▸ **PROMPT**: For the records below, output each line exactly as it appears, from the first through the line with "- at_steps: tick".

▸ **RECORDED INFORMATION**:
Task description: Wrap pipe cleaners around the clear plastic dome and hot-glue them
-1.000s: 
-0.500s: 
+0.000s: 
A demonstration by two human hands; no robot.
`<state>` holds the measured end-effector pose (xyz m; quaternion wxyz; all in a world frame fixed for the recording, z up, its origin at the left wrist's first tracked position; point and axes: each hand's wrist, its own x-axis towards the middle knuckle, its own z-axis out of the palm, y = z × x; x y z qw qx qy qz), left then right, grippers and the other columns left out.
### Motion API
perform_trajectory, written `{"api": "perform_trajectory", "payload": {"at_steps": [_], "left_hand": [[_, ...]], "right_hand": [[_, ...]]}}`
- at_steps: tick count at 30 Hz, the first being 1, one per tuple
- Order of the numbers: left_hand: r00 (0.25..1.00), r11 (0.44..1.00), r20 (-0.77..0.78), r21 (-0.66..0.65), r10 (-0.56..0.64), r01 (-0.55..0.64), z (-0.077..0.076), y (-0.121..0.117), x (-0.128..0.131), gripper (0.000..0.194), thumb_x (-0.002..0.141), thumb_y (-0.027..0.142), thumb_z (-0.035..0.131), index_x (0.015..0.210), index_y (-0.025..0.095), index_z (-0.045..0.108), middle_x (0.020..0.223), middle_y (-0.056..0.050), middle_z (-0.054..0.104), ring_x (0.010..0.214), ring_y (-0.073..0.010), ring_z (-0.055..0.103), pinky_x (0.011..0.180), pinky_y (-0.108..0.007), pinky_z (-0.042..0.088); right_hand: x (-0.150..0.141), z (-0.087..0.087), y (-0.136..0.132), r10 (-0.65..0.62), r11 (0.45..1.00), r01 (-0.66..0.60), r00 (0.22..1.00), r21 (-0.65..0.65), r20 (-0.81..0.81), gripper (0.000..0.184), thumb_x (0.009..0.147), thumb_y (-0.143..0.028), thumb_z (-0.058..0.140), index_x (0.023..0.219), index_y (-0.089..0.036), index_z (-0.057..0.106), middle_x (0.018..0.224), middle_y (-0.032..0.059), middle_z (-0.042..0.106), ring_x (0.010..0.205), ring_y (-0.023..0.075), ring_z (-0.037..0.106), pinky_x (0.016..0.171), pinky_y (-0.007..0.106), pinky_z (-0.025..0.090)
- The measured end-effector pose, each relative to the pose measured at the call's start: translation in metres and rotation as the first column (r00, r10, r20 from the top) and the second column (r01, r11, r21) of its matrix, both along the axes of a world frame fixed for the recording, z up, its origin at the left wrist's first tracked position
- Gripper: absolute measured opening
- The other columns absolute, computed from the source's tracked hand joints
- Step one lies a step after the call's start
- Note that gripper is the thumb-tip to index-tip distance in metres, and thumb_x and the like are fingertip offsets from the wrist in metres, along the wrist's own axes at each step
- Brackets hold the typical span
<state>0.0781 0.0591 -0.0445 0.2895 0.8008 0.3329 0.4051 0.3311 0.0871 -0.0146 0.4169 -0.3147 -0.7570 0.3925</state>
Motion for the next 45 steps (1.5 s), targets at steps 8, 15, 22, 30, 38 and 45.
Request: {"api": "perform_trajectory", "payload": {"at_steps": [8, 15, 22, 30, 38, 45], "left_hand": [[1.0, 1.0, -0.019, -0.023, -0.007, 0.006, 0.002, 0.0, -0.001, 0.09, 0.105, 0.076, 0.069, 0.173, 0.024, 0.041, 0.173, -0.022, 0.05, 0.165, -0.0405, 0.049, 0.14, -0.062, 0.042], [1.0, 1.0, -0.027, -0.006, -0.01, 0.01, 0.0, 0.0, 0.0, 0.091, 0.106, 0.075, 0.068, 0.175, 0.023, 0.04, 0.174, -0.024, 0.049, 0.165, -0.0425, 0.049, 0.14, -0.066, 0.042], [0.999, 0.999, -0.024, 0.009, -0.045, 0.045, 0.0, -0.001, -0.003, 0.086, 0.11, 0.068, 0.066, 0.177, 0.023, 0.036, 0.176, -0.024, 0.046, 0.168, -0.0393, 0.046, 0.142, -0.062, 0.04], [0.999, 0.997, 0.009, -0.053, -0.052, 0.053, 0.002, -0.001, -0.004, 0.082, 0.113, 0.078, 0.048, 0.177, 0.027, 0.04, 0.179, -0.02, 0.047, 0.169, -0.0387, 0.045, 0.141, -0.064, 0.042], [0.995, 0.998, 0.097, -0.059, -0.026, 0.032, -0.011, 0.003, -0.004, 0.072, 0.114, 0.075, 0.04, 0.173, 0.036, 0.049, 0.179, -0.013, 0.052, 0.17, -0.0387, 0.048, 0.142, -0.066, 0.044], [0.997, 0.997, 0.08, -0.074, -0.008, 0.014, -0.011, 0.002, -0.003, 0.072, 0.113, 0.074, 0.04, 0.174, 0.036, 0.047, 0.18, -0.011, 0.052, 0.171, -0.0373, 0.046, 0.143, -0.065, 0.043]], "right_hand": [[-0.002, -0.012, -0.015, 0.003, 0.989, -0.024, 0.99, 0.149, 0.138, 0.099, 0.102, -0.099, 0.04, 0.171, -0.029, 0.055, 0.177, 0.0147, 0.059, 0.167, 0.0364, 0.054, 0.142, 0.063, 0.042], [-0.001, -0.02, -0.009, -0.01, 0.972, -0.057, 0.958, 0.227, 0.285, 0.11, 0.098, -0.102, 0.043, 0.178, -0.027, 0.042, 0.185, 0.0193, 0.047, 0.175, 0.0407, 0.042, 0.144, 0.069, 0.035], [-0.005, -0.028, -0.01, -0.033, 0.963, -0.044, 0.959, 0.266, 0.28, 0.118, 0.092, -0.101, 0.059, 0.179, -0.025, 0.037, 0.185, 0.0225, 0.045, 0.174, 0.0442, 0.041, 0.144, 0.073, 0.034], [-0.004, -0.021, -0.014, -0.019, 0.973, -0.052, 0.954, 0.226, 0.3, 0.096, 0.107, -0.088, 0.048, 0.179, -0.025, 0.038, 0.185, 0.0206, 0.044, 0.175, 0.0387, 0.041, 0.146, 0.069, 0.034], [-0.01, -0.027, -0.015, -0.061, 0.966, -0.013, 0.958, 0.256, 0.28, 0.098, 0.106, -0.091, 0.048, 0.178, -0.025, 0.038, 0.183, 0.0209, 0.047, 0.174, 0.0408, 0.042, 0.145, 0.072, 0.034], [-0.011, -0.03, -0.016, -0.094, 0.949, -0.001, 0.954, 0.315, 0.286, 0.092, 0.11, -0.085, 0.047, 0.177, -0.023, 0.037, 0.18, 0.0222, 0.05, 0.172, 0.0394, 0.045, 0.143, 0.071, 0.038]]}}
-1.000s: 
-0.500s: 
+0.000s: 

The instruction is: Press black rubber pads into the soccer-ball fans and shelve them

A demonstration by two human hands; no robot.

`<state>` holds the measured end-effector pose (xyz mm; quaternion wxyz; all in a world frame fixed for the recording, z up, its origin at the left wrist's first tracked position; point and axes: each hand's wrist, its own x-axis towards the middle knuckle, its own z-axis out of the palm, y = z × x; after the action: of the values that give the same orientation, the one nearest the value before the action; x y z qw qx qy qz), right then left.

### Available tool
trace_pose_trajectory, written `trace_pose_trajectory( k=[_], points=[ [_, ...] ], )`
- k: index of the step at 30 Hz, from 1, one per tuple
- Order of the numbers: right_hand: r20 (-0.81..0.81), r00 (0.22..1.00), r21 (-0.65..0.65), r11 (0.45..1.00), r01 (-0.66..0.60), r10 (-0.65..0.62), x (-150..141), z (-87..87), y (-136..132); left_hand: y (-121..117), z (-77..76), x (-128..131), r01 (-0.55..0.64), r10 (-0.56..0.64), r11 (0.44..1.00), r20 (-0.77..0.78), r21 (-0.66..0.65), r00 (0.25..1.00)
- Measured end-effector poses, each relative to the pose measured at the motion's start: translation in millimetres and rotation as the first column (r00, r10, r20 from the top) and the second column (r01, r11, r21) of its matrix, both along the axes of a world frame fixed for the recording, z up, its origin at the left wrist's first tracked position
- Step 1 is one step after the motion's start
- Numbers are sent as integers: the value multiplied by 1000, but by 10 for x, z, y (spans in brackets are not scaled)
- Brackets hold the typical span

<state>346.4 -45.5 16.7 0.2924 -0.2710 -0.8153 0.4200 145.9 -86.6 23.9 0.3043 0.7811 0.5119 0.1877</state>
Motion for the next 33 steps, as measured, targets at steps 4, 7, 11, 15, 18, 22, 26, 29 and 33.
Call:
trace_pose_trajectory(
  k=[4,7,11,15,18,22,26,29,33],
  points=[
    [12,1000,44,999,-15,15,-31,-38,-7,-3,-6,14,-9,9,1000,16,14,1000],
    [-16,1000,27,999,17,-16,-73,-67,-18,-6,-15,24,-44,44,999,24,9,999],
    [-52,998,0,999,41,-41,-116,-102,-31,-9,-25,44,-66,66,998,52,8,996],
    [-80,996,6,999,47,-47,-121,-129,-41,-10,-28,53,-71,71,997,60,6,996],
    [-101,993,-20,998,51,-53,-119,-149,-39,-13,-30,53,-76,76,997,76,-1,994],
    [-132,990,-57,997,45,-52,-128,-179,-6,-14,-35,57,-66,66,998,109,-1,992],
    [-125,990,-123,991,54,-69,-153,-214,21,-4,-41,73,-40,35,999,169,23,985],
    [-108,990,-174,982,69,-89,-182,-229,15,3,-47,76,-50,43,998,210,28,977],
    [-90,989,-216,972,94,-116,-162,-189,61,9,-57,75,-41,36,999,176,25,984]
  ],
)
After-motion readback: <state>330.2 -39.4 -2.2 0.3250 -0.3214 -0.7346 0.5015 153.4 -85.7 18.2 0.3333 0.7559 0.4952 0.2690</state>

▸ **YOUR SOLUTION**:
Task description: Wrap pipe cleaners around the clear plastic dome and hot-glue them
-1.000s: 
-0.500s: 
+0.000s: 
A demonstration by two human hands; no robot.
`<state>` holds the measured end-effector pose (xyz m; quaternion wxyz; all in a world frame fixed for the recording, z up, its origin at the left wrist's first tracked position; point and axes: each hand's wrist, its own x-axis towards the middle knuckle, its own z-axis out of the palm, y = z × x; x y z qw qx qy qz), left then right, grippers and the other columns left out.
### Motion API
perform_trajectory, written `{"api": "perform_trajectory", "payload": {"at_steps": [_], "left_hand": [[_, ...]], "right_hand": [[_, ...]]}}`
- at_steps: tick count at 30 Hz, the first being 1, one per tuple

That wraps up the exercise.